Sim, desde que você se conhece por gente você sabe que uma planta precisa de luz para sobreviver. Mas, não exatamente como. Agora cientistas do Brookhaven National Laboratory conseguiram entender em partes como o “interruptor molecular” faz com que a presença luminosa desencadeie o processo de crescimento de novas plantas e flores. 

Estudos anteriores mostraram que uma estrutura sensível à luz, conhecida como fitocromo, existe em dois estados estáveis: cada um é sensível a um comprimento de onda ou cor da luz (do vermelho ao vermelho intenso, que compreende o final do infravermelho invisível do espectro de luz). Como o fitocromo absorve fótons de comprimento de onda de um ou de outro, ele muda a forma e envia sinais que ativam o crescimento da planta, a produção de clorofila e floração. 

“O fitocromo é quase como o interruptor de luz da natureza”, explica o biofísico Huilin Li, principal autor do estudo. “Descobrir como este interruptor é ligado ou desligado por um sinal tão sutil quanto um único fóton de luz é fascinante”. 

Tateando o interruptor 

Superado o obstáculo de encontrar o interruptor, os pesquisadores tiveram outra dificuldade: estudar a estrutura do fitocromo, obtendo uma imagem de nível molecular de algo que é extremamente dinâmico. Ou seja: a equipe precisou juntar informações oferecidas com cristalografia de raios-x para, através dos fragmentos, entender todo o mecanismo. Técnicas computacionais permitiram a reconstrução total do fitocromo com sua estrutura detalhada. 

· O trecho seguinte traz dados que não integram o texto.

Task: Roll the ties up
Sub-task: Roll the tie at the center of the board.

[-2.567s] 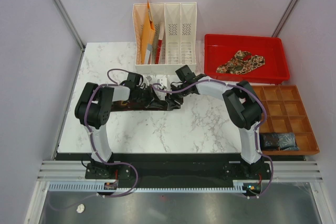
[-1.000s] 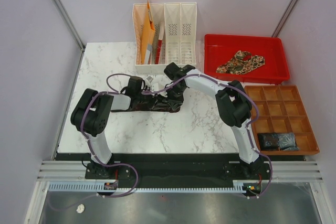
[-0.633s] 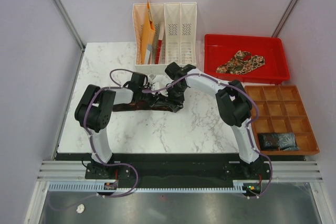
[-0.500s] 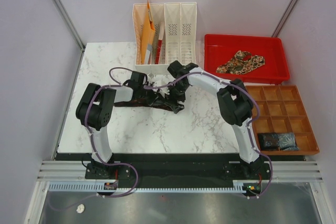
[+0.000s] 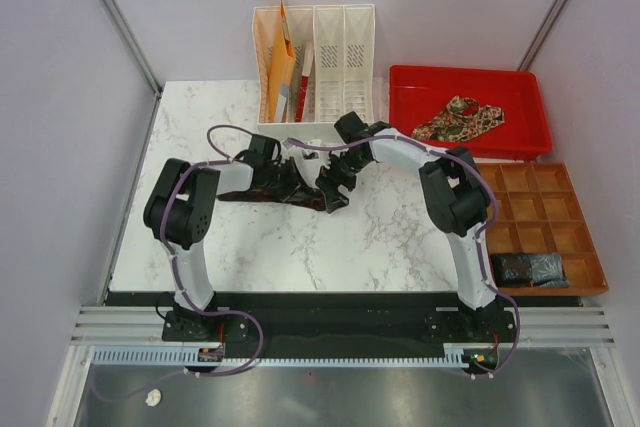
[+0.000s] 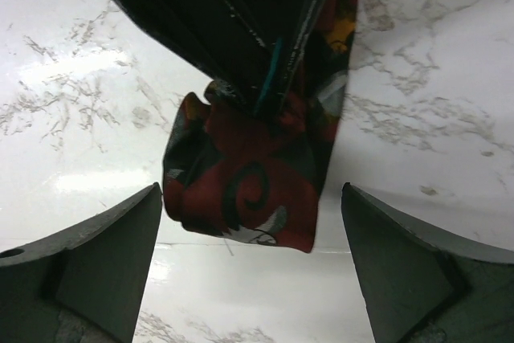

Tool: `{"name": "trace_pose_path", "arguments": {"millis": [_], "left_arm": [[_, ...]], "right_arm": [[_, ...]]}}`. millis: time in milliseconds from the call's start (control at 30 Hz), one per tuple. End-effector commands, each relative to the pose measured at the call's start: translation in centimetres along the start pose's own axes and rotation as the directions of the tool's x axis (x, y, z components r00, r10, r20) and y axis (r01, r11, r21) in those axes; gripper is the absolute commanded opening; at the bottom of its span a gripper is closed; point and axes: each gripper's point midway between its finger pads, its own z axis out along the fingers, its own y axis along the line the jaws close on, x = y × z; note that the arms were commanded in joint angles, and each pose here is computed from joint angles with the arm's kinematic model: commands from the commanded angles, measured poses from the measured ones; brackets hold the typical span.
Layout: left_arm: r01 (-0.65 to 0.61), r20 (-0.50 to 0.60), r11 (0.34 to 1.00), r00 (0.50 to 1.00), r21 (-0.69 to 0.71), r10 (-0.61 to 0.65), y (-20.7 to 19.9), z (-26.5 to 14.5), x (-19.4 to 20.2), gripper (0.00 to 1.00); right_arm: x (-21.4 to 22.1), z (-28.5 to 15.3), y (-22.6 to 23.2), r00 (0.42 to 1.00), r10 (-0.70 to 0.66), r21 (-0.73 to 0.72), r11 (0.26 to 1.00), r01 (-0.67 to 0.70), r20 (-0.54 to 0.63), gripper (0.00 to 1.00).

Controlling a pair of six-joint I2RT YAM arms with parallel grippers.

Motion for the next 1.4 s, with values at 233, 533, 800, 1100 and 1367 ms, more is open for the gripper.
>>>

Criando um mapa tridimensional, a equipe conseguiu observar que, embora o fitocromo seja composto por duas unidades – formando um dímero -, existe uma longa área trançada de contato entre as duas. A descoberta sugere que a absorção de luz pode se ajustar à força ou a orientação de contato, transmitindo um sinal ao longo da interface molecular.